I love them together in that story, which was written by Ben Smith and Alex Bigelow, who we call Biggs and she’s our writer’s assistant. It was a first time to have her name on a script and they both did so beautifully with that episode.
One of the things I found really touching was when we talked about it as a friendship story between Oliver and Charles that we were telling, and watch it being tested that way. The reveal of Charles saying, “I love Loretta, but now I’m that awkward third wheel and I’m just adjusting to that,” and admitting to the friendship that he now has with this guy that he hated at the beginning of the whole series.

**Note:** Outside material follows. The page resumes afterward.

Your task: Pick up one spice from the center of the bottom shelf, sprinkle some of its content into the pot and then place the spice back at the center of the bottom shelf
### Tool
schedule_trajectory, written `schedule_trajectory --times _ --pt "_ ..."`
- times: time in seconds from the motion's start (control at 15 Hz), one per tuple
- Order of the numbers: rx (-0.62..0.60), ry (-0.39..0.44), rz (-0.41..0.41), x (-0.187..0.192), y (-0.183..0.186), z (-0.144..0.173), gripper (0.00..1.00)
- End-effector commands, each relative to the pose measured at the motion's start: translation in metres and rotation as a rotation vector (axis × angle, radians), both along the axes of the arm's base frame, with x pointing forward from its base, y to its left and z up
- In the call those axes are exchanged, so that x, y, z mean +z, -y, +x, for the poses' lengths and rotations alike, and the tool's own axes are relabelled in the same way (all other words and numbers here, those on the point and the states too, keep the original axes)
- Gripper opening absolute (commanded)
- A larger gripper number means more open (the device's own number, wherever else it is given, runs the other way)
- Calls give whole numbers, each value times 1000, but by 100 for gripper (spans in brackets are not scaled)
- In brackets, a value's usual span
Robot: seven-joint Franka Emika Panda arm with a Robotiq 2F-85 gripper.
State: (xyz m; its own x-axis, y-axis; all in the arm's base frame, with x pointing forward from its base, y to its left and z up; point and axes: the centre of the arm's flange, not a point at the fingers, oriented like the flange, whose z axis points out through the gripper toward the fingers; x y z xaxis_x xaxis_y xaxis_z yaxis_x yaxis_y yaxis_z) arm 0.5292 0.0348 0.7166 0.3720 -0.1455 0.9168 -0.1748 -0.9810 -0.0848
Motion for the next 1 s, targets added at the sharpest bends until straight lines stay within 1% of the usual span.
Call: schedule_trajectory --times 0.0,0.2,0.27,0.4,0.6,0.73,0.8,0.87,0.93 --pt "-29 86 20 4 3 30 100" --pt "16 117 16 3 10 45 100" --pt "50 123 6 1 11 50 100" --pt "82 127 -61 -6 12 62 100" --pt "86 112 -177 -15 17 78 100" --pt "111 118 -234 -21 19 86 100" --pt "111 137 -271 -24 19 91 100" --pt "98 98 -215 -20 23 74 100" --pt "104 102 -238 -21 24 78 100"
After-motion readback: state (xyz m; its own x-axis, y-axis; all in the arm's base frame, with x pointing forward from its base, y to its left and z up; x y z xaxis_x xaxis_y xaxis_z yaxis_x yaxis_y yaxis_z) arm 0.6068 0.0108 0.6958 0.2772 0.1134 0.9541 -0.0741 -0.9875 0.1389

Steve has been remarkable this season. I think they all have been, but Steve because of this story with Sazz and this episode with Oliver, I’ve just been moved by his performance. There’s a much more fragile, emotional, open quality to Charles that Steve is bringing. There were times during that scene between him and Oliver where we were all a mess watching on the monitor. We have variations of performance level. But there were times when it was a beautiful struggle.
Paul Rudd has now died three separate times on “Only Murders in the Building.” What was his reaction to finding out he would be killed off yet again?

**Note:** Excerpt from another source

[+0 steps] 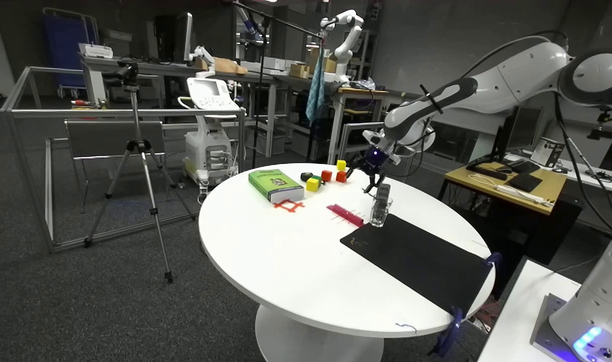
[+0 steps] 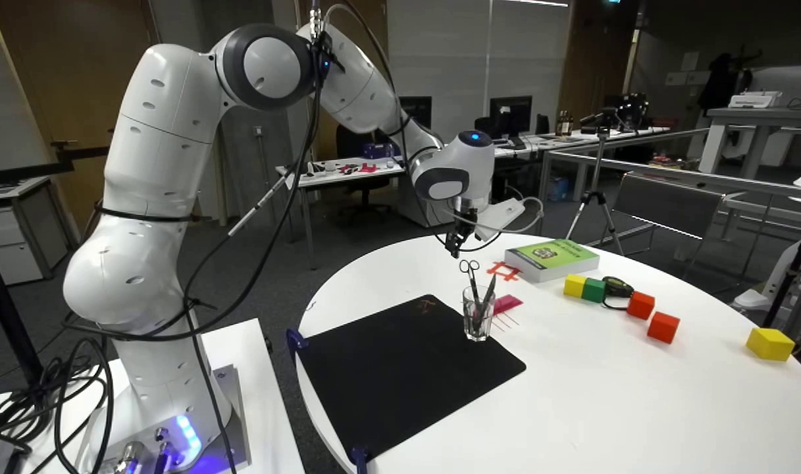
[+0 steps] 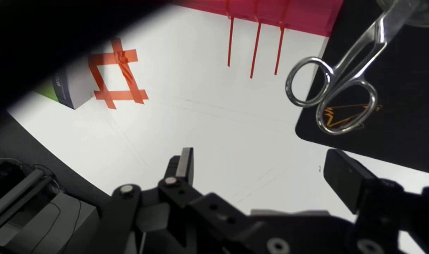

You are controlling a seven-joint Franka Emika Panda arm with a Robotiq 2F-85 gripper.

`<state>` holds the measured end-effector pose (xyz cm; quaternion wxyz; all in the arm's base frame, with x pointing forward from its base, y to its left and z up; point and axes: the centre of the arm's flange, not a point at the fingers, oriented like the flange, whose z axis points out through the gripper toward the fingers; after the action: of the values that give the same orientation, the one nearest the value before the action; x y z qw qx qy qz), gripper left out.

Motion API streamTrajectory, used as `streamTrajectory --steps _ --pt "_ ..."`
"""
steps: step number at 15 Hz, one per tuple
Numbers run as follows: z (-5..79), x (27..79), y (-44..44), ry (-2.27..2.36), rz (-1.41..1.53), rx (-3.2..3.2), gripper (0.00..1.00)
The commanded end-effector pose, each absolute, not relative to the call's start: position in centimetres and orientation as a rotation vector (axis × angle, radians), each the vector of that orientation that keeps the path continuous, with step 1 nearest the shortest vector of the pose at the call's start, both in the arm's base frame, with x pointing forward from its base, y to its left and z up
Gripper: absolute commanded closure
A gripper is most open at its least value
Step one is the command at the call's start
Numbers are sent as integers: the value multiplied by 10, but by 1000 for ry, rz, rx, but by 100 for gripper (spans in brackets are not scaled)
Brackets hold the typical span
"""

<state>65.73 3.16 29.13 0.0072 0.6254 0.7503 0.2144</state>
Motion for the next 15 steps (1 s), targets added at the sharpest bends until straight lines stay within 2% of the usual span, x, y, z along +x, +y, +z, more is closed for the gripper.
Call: streamTrajectory --steps 1,15 --pt "286 628 44 2234 634 1946 0" --pt "265 615 44 2087 443 1801 0"
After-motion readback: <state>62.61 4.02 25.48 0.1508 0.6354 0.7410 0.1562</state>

That was a welcome thing. If you know Paul Rudd, he likes his repetition. So it’s in line and a little bit of an homage to Paul Rudd in the very same vein as his running gag with Conan O’Brien playing the same clip from his movie over and over again through past a decade now.

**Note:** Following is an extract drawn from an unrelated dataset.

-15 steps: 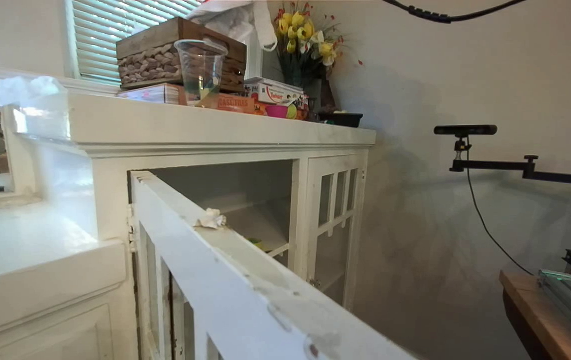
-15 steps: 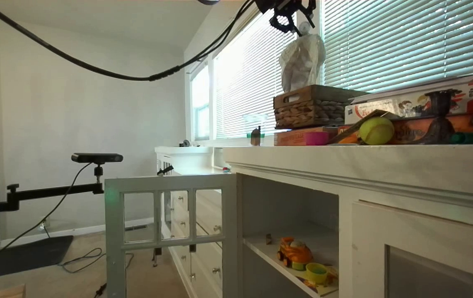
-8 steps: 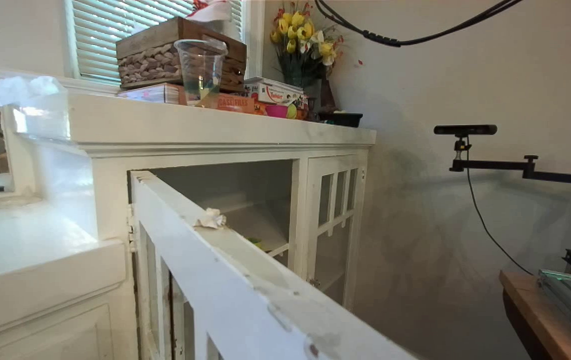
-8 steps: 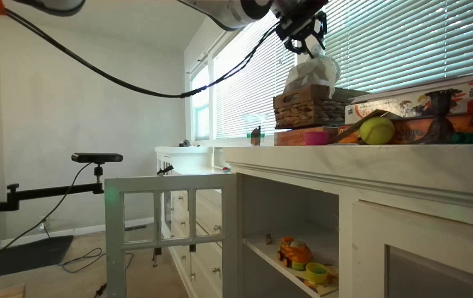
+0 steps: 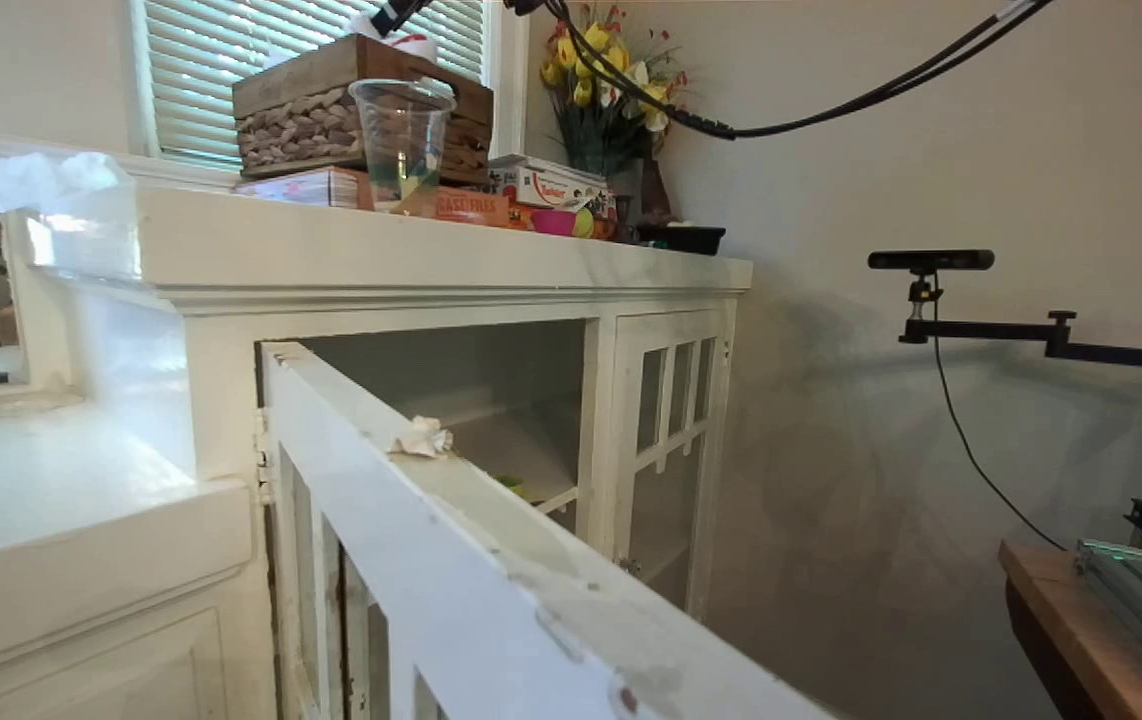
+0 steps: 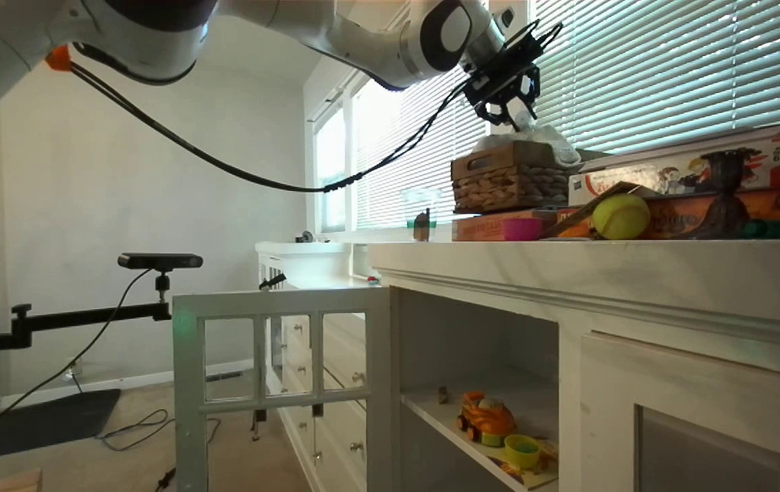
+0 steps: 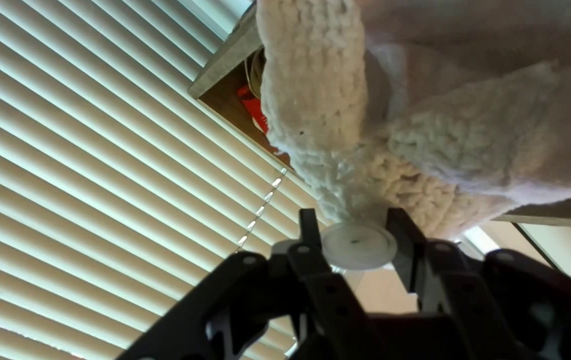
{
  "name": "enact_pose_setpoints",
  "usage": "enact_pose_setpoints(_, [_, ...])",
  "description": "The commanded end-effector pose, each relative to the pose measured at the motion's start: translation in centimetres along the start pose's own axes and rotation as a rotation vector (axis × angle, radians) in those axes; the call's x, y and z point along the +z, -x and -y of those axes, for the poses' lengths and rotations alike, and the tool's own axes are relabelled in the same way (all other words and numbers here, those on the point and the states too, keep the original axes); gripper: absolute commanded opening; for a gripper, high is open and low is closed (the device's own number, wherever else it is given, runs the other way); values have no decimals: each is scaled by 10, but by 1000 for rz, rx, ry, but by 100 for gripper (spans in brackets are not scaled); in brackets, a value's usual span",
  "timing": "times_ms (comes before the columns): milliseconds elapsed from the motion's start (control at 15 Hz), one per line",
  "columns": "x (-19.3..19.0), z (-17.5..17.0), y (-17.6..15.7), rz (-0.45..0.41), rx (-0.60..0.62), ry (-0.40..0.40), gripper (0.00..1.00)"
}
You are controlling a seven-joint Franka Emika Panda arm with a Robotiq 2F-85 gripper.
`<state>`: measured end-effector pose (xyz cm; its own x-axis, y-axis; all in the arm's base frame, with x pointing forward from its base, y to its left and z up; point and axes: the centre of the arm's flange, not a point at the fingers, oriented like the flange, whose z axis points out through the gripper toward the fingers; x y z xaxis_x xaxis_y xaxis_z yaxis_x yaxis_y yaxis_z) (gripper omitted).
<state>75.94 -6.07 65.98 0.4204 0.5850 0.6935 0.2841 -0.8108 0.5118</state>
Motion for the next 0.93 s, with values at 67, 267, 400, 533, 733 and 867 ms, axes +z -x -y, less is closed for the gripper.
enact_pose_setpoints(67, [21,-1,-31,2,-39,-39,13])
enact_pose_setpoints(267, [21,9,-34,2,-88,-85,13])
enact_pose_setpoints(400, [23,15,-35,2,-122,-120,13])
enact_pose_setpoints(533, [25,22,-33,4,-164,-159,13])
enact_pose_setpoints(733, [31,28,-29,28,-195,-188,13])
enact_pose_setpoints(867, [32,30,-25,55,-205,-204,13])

How far into the process did you decide that Marshall Pope/Rex Bailey would be Season 4’s killer and steal Sazz’s script for the “Only Murders in the Building” movie?
Day one. This has evolved because it wasn’t the case in Season 1. We had various possibilities for the killer in Season 1 when we started the writers’ room. But ever since then, we have to work backwards or just figure out the end and everything that really happens around the incident that caused the murder, so we can’t really go anywhere with writing until we have that and then twist our way to it. So that was all figured out right at the beginning.
When we were shooting Season 3, we very purposefully put in the moment in Episode 5 where she’s talking about her ham radio to Charles and saying there’s some chatter “I’m picking up that people say they wanted to be you” so that when what happens at the end of Season 3, we would have made some connection.
At the end of Season 3, when she brings in her cold case, it felt like that was one of those lovely things that happen in the writers’ room when you realize, “What does she have in that cold case that they don’t know about that’s been sitting in Oliver’s refrigerator the entire season and holds really the key clue to everything Sazz started and what she was needing to talk to him about for months that now had to be rushed?” So all that felt exciting to me as a clue that could make you go what the hell by the end of it all and then also the dance of hiding it as best we could.
The emotional relationship that we explore and reveal in Episode 10 between Sazz and Rex is meaty and, in general, lines up with exactly all of the clues that we’ve laid out across the season as to how and why that all happened.
The “Only Murders in the Building” Season 4 finale will be released Tuesday, Oct. 29, on Hulu.